Aim of the task: Read the data and repeat all of it exactly.

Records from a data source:
★ ★ ★ ★

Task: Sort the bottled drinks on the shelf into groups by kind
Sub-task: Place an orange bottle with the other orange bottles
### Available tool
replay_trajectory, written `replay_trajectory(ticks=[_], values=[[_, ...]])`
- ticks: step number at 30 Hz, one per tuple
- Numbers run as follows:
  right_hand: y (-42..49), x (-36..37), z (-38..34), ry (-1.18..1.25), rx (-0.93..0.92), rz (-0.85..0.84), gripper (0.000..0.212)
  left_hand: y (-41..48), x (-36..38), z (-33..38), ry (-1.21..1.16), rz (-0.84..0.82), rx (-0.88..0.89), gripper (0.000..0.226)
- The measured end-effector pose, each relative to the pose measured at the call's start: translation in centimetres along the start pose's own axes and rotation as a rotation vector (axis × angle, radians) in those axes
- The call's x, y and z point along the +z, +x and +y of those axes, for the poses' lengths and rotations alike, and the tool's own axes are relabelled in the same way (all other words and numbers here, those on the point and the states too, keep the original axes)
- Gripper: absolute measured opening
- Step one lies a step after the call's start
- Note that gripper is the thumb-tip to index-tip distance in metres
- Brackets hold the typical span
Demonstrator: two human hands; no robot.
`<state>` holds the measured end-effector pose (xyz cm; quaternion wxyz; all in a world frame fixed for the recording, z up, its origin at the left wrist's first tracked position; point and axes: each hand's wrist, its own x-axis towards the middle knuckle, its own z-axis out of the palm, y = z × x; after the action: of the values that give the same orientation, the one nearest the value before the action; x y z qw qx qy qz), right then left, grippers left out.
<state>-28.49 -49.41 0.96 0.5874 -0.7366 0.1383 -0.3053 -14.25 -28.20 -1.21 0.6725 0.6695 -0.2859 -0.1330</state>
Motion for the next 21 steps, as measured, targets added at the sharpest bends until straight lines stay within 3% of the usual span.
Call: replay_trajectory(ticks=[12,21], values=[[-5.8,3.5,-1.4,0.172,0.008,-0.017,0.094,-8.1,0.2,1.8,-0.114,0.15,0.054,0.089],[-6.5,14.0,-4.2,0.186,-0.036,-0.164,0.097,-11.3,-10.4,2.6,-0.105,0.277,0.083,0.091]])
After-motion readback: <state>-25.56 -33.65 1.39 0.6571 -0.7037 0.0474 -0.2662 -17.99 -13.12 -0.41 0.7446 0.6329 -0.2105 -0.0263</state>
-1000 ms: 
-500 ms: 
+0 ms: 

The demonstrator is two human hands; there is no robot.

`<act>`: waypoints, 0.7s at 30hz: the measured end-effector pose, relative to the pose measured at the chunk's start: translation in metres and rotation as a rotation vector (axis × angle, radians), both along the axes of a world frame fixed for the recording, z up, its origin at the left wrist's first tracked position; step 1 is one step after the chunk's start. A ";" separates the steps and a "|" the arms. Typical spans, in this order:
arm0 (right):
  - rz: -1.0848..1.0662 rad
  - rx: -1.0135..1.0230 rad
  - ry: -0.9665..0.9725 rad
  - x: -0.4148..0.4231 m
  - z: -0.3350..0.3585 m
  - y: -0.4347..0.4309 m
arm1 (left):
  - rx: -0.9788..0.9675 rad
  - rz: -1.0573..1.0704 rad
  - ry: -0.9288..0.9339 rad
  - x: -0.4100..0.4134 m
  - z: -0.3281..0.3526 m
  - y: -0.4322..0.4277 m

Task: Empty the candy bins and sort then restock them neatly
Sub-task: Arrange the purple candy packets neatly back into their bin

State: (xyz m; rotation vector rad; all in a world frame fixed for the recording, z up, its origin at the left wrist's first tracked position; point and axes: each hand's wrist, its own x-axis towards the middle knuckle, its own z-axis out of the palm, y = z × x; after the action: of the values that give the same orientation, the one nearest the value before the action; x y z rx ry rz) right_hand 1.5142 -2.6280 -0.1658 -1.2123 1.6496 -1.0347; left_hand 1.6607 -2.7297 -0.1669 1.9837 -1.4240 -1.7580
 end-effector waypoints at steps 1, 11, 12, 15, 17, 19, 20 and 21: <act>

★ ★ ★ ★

Answer area:
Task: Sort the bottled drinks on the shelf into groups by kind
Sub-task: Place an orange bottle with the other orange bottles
### Available tool
replay_trajectory, written `replay_trajectory(ticks=[_], values=[[_, ...]])`
- ticks: step number at 30 Hz, one per tuple
- Numbers run as follows:
  right_hand: y (-42..49), x (-36..37), z (-38..34), ry (-1.18..1.25), rx (-0.93..0.92), rz (-0.85..0.84), gripper (0.000..0.212)
  left_hand: y (-41..48), x (-36..38), z (-33..38), ry (-1.21..1.16), rz (-0.84..0.82), rx (-0.88..0.89), gripper (0.000..0.226)
- The measured end-effector pose, each relative to the pose measured at the call's start: translation in centimetres along the start pose's own axes and rotation as a rotation vector (axis × angle, radians) in those axes
- The call's x, y and z point along the +z, +x and +y of those axes, for the poses' lengths and rotations alike, and the tool's own axes are relabelled in the same way (all other words and numbers here, those on the point and the states too, keep the original axes)
- Gripper: absolute measured opening
- Step one lies a step after the call's start
- Note that gripper is the thumb-tip to index-tip distance in metres
- Brackets hold the typical span
Demonstrator: two human hands; no robot.
`<state>` holds the measured end-effector pose (xyz cm; quaternion wxyz; all in a world frame fixed for the recording, z up, its origin at the left wrist's first tracked position; point and axes: each hand's wrist, its own x-axis towards the middle knuckle, its own z-axis out of the palm, y = z × x; after the action: of the values that give the same orientation, the one nearest the value before the action; x y z qw qx qy qz), right then left, grippers left out.
<state>-28.49 -49.41 0.96 0.5874 -0.7366 0.1383 -0.3053 -14.25 -28.20 -1.21 0.6725 0.6695 -0.2859 -0.1330</state>
Motion for the next 21 steps, as measured, targets added at the sharpest bends until straight lines stay within 3% of the usual span.
Call: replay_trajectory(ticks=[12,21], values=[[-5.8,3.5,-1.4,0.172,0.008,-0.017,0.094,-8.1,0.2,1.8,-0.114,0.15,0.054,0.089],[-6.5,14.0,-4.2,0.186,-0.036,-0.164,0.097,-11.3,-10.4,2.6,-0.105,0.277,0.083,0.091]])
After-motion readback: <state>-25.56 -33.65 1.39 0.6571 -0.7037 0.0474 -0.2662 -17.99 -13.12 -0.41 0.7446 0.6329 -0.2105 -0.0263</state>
-1000 ms: 
-500 ms: 
+0 ms: 

The demonstrator is two human hands; there is no robot.

`<act>`: waypoints, 0.7s at 30hz: the measured end-effector pose, relative to the pose measured at the chunk's start: translation in metres and rotation as a rotation vector (axis × angle, radians), both along the axes of a world frame fixed for the recording, z up, its origin at the left wrist's first tracked position; step 1 is one step after the chunk's start. A ";" separates the steps and a "|" the arms. Typical spans, in this order:
arm0 (right):
  - rz: -1.0848..1.0662 rad
  - rx: -1.0135..1.0230 rad
  - ry: -0.9665..0.9725 rad
  - x: -0.4148..0.4231 m
  - z: -0.3350..0.3585 m
  - y: -0.4347..0.4309 m
arm1 (left):
  - rx: -0.9788..0.9675 rad
  - rz: -1.0573..1.0704 rad
  - ry: -0.9288..0.9339 rad
  - x: -0.4100..0.4134 m
  - z: -0.3281..0.3526 m
  - y: -0.4322..0.4277 m

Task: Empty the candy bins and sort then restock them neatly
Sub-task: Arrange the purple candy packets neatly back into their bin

State: (xyz m; rotation vector rad; all in a world frame fixed for the recording, z up, its origin at the left wrist's first tracked position; point and axes: each hand's wrist, its own x-axis towards the middle knuckle, its own z-axis out of the palm, y = z × x; after the action: of the values that give the same orientation, the one nearest the value before the action; x y z rx ry rz) right_hand 1.5142 -2.6280 -0.1658 -1.2123 1.6496 -1.0347; left_hand 1.6607 -2.7297 -0.1669 1.9837 -1.4240 -1.7580
 end-effector waypoints at steps 1, 11, 12, 15, 17, 19, 20 and 21: <act>

With this, the exercise is finished.